## Activity
Below are records; reproduce exactly the lines from the one that has "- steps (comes" through the one that has "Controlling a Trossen", ends included, and nothing more.

## Given data
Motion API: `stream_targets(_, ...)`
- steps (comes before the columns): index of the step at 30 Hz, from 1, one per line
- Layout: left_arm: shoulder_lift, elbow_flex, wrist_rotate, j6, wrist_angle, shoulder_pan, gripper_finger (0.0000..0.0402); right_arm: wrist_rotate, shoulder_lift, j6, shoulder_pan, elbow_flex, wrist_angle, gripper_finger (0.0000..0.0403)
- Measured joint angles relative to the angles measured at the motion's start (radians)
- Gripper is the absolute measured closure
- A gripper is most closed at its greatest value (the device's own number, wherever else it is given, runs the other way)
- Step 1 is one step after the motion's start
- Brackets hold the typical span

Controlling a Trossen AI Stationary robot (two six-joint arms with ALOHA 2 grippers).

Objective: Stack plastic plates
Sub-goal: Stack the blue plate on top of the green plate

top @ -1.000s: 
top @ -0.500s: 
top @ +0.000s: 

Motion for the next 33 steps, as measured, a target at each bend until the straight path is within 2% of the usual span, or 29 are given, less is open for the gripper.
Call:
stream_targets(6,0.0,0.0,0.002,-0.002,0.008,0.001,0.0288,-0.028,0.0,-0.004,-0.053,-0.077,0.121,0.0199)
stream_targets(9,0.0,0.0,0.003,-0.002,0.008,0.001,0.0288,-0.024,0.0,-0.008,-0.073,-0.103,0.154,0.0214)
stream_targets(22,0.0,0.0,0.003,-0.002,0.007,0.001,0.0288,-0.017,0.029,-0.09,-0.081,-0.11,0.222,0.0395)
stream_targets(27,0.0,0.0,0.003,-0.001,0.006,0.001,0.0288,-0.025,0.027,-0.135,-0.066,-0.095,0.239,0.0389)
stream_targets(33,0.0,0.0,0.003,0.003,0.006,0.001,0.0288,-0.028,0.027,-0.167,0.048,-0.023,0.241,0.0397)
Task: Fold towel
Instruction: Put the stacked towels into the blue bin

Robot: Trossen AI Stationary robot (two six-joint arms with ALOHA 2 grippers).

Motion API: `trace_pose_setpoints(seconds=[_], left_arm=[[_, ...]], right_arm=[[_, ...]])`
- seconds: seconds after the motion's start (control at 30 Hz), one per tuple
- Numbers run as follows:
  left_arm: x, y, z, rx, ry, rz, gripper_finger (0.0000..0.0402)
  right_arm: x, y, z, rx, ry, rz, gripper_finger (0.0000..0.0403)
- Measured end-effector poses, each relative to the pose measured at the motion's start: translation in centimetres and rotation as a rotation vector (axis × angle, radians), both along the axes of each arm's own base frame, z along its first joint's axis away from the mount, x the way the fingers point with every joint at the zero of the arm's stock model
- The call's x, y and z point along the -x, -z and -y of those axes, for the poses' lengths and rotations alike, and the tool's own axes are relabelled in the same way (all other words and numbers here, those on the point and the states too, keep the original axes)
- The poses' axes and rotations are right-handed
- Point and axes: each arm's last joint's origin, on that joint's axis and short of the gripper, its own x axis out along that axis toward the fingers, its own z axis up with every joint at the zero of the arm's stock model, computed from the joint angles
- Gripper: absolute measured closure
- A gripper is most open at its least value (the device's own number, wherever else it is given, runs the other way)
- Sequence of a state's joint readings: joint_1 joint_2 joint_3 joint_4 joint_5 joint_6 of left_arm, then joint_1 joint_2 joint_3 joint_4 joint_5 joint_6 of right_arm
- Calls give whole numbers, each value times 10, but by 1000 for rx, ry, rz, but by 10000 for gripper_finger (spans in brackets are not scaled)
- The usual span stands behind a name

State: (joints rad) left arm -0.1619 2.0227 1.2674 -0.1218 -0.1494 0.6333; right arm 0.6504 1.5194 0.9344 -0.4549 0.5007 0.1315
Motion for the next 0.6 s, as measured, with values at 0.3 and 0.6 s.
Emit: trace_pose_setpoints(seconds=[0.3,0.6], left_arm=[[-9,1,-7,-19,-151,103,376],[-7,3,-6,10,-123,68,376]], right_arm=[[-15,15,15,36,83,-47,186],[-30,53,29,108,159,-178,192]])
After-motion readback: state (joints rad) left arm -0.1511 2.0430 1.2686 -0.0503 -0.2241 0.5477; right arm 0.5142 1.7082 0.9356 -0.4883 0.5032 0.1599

## Solution for this exercise
- steps (comes before the columns): index of the step at 30 Hz, from 1, one per line
- Layout: left_arm: shoulder_lift, elbow_flex, wrist_rotate, j6, wrist_angle, shoulder_pan, gripper_finger (0.0000..0.0402); right_arm: wrist_rotate, shoulder_lift, j6, shoulder_pan, elbow_flex, wrist_angle, gripper_finger (0.0000..0.0403)
- Measured joint angles relative to the angles measured at the motion's start (radians)
- Gripper is the absolute measured closure
- A gripper is most closed at its greatest value (the device's own number, wherever else it is given, runs the other way)
- Step 1 is one step after the motion's start
- Brackets hold the typical span

Controlling a Trossen AI Stationary robot (two six-joint arms with ALOHA 2 grippers).

The answer given above is complete as it stands.